3.3.5. Immunofluorescence

Glass slides were treated as follows: soaking overnight in acid alcohol (75% alcohol containing 1% HCl acid), immersion in distilled water for 2 h, bubbling for 36 h, flushing with water 3 times, ethanol soak overnight, and dry roasting (180 °C, 3 h). RAW 264.7 cells (4 × 105 cells/mL) were cultivated in 24-well plates with glass and treated with baicalin (60, 90, and 120 μg/mL). After 24 h, they were fixed in 4% formalin for 20 min at room temperature, and the slides were then incubated with EDTA2Na for 2 h (boiling water, 5 min). Afterwards, 0.1% Triton was used to permeabilize the samples on slides for 10 min, and then the samples were incubated overnight at 4 °C with the NF-κB p65 antibody. After further washing, the slides were exposed to the goat anti-rabbit IgG labeled with cy3 for 30 min. After being sealed with glycerin in a dark place at 4°C, the slides were examined using a laser scanning confocal microscope after being stained with DAPI.

3.4. In Vivo Study

3.4.1. Mice Model

The male mice were randomly divided into 5 groups (n = 6): control group; LPS (5 mg/kg) group; LPS + baicalin (25, 50, and 100 mg/kg). The baicalin was intraperitoneally injected. After 1h, the mice of the LPS group and the LPS + baicalin group received 50 μL LPS intranasally, while the control group received PBS intranasally.
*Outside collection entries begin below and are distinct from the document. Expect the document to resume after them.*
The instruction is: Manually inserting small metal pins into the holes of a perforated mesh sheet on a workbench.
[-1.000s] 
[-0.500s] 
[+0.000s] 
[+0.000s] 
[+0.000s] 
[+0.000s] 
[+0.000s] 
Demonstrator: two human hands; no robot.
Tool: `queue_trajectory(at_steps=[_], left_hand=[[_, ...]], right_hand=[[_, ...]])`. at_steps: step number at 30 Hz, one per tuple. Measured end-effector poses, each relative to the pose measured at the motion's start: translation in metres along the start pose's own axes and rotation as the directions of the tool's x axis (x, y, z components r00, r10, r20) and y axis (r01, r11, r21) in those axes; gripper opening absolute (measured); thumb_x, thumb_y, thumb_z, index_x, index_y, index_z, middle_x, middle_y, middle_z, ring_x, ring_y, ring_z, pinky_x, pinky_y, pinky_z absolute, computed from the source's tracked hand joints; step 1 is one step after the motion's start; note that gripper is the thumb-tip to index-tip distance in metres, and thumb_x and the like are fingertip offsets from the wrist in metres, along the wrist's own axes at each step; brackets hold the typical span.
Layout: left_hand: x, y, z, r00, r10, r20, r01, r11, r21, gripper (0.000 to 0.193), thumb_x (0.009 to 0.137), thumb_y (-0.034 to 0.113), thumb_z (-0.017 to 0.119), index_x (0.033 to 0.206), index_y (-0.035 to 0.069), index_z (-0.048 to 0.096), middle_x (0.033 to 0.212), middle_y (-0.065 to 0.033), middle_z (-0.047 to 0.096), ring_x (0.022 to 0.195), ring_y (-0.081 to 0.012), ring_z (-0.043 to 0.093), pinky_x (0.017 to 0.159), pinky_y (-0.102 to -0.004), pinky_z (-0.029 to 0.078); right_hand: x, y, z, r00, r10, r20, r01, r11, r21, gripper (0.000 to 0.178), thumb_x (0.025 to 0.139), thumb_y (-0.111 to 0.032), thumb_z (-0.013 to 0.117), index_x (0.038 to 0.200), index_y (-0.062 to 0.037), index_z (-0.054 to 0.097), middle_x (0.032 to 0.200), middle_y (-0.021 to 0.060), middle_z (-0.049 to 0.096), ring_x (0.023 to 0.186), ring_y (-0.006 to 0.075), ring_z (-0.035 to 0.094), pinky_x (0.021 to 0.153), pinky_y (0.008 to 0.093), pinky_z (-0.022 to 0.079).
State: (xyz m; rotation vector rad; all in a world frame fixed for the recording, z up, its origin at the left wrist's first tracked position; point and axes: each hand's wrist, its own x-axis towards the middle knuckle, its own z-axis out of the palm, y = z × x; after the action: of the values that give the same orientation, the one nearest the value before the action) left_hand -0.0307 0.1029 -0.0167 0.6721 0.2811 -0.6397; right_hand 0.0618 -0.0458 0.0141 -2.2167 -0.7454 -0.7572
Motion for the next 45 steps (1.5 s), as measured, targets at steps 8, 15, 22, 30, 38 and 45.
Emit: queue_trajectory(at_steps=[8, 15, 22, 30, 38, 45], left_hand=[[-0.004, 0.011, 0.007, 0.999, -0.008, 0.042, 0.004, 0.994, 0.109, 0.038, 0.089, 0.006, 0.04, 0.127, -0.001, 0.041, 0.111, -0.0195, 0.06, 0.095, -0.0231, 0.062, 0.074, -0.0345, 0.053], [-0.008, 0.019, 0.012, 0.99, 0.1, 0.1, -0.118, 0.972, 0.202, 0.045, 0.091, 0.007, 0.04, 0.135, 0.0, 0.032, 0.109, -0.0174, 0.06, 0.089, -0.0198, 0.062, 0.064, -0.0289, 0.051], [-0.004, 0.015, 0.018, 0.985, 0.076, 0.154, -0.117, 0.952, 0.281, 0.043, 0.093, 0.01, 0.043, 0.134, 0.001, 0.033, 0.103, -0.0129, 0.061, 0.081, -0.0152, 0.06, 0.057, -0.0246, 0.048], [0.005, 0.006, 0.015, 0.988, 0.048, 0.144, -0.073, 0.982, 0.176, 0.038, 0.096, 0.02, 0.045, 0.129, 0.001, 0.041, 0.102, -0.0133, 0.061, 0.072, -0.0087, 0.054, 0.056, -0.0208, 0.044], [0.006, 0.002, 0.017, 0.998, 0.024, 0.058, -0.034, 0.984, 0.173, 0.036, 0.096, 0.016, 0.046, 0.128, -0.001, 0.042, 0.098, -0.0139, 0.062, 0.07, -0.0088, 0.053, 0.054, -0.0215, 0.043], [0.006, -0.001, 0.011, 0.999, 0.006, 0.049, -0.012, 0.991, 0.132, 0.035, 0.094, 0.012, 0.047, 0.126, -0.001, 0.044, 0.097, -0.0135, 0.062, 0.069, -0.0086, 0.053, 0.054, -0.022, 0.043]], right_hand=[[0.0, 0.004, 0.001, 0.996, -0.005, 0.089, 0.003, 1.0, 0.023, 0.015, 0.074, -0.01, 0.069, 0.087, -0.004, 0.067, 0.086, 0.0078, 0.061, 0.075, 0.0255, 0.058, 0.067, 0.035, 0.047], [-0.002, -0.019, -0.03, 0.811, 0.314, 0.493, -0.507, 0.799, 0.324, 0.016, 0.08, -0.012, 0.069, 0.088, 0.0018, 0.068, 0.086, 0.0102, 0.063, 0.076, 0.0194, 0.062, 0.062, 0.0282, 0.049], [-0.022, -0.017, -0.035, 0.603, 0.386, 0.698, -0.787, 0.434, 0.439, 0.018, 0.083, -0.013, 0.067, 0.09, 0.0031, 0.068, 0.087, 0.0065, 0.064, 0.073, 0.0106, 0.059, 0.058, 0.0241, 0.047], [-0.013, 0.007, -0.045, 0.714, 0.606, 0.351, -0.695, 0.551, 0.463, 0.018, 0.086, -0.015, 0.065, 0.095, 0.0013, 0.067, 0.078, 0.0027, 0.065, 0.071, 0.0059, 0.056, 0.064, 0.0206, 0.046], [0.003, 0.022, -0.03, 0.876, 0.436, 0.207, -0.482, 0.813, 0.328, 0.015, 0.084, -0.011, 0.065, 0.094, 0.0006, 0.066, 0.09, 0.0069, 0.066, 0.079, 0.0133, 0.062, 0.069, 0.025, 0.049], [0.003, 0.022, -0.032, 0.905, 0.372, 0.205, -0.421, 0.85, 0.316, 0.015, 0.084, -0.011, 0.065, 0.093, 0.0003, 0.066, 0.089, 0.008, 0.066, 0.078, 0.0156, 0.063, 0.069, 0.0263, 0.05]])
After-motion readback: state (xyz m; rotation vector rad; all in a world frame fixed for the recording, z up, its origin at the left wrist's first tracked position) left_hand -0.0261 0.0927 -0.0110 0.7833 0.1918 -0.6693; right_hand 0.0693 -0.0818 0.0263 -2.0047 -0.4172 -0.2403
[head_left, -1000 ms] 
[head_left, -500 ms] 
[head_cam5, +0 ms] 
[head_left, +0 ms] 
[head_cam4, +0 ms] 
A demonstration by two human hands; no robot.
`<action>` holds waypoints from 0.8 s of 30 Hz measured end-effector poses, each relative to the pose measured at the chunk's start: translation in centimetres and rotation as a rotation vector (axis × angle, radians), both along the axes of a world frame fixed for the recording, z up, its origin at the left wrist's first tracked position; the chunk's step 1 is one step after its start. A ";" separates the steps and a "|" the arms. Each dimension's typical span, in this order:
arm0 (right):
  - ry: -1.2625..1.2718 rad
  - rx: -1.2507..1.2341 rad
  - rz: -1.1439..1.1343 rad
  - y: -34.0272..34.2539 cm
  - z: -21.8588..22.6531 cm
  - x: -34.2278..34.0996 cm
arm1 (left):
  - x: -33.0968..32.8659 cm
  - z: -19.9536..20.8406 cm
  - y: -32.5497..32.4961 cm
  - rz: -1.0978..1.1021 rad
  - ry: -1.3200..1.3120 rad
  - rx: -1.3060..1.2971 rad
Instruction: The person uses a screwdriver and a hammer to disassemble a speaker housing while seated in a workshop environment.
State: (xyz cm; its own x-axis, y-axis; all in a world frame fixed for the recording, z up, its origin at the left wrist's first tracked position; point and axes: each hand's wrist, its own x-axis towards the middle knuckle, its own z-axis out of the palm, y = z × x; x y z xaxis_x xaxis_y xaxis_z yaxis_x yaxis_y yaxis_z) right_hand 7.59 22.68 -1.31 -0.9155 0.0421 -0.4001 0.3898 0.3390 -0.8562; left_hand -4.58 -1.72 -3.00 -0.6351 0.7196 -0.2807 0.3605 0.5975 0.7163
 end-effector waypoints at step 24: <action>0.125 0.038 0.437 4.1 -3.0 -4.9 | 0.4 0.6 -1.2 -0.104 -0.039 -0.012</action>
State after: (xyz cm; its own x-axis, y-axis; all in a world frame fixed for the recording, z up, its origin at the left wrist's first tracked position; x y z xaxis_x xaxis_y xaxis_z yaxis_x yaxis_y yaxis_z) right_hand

3.4.2. Blood Routine Examination

The blood sample of all mice was collected for determining the CBC, differential leukocyte counts, and other mediators after the baicalin treatment for 6 h, 12 h, or 24 h (6 h and 24 h treatment concentration were 100 mg/kg), respectively. Blood samples were mixed with EDTA2K and measured on a Mindray Animal Automatic Blood Cell Analyzer (BC-2800vet).

3.4.3. BALF Collection and Cytokine Assay

Bronchoalveolar lavage fluid (BALF) was collected from all groups after 12 h using a tracheal cannula containing PBS. ELISA kits were utilized to measure the concentrations of TNF-α, IL-6, and IL-1β according to the manufacturer’s protocol.

3.4.4. Lung W/D Ratio

The weights of fresh wet lungs of baicalin treatment for 12 h were measured immediately after euthanizing the mice. The lungs were then placed in an 80 °C oven to dry for 48 h and weighed again. The W/D ratio was calculated by dividing the wet weight by the dry weight.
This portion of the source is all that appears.